表2 各五輪大会において日本が獲得した柔道金メダル数
2020東京五輪では新たにスケートボード、スポーツクライミング、サーフィン、空手、野球・ソフトボールの5つの競技種目が加わった。これらの新設競技種目も直ちに日本の金メダル獲得に大きく貢献した。
日本は同新設5競技種目で、金メダル6枚、銀メダル4枚、銅メダル4枚を勝ち取った。これは今大会で日本が得た金メダル総数の22%、銀メダル総数の29%、銅メダル総数の24%に当たる。新設競技種目が果たした効果は絶大であった。
表3で示すように、1964東京五輪で新設した柔道とバレーボールの2競技種目も加えれば、二度の東京五輪で新設した計7競技種目で、今大会の日本チームに、合わせて15枚の金メダルがもたらされた。これは2020東京五輪における日本の金メダル獲得総数の56%にも相当する。

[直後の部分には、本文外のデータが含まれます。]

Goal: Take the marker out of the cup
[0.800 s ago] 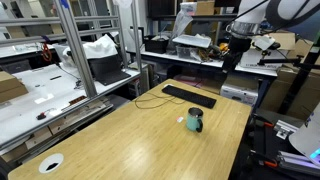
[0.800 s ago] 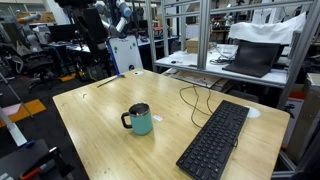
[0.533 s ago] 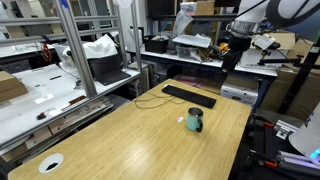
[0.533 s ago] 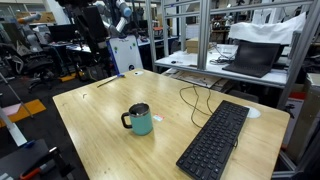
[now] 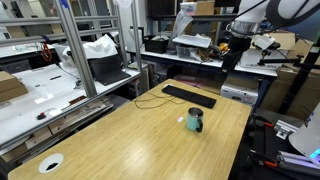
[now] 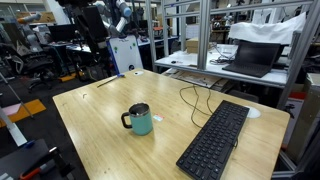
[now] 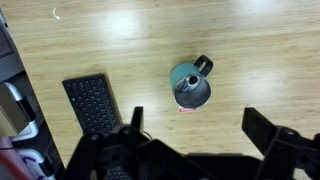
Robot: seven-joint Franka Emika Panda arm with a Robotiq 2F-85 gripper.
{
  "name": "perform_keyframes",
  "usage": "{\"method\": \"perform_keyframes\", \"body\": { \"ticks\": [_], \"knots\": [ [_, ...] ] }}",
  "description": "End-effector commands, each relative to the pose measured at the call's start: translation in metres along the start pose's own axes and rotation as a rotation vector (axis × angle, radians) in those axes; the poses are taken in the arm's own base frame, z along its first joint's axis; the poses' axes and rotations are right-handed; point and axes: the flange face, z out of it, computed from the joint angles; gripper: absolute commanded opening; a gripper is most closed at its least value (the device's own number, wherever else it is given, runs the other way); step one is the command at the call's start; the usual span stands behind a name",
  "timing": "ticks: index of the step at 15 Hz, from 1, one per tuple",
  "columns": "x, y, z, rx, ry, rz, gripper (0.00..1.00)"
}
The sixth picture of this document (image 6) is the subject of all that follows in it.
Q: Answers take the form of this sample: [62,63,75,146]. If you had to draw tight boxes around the red and white sticker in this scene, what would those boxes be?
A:
[152,113,165,122]

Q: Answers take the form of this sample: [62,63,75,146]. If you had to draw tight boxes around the thin stick with blue tip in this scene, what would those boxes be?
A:
[96,73,126,89]

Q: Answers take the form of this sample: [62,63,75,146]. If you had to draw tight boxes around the white board with green dots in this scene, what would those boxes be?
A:
[106,35,144,75]

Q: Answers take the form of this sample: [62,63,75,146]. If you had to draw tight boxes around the brown cardboard box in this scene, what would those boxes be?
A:
[185,37,213,54]

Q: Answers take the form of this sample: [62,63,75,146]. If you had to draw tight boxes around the black computer keyboard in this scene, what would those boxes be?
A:
[175,99,251,180]

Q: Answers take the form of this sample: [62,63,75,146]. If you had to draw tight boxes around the black open laptop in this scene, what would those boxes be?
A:
[221,40,282,79]

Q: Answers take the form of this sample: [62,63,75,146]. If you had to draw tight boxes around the black computer monitor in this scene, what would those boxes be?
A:
[48,23,78,44]

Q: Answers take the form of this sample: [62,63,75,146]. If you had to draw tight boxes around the white plastic sheet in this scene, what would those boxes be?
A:
[228,12,307,46]

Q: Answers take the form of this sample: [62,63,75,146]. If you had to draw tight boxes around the black office chair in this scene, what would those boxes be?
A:
[13,49,56,93]

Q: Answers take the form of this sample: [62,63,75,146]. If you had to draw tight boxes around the white slanted metal bar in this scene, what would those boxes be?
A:
[0,106,28,148]

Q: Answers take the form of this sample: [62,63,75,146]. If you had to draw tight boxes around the black cart with orange clamps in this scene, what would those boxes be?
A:
[0,138,76,180]

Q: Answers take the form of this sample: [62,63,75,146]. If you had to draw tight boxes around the teal mug with black handle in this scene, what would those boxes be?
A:
[120,102,154,137]

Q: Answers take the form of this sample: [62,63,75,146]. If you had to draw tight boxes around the thin black keyboard cable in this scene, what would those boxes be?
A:
[179,85,214,130]

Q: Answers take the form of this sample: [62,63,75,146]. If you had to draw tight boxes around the tangled cables on shelf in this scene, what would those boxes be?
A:
[209,43,236,66]

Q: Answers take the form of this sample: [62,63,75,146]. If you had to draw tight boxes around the aluminium extrusion shelf frame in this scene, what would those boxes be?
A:
[145,0,320,111]

表3 2020五輪各競技種目における日本の金メダル数
2.アジア四度の五輪における種目新設ゲーム
初回の1896アテネ五輪大会では陸上、競泳、ウエイトリフティング、射撃、自転車、レスリング、体操、フェンシング、テニスの9競技種目しかなかった。2020東京五輪になると、種目数は33に増え、金メダル数も339枚に上った。1896アテネ五輪から2020東京五輪までの125年間で多くの国が、自国に有利な競技種目をオリンピックに引き入れた。
(1)国際オリンピック委員会と開催国とのパワーバランス
オリンピックにおける競技種目の新設はハードルが高く、審議の過程が複雑である。しかし競技種目の新設に関しては、時期によって多少違いはあるものの、五輪開催国が一定の提案の権限を持つ。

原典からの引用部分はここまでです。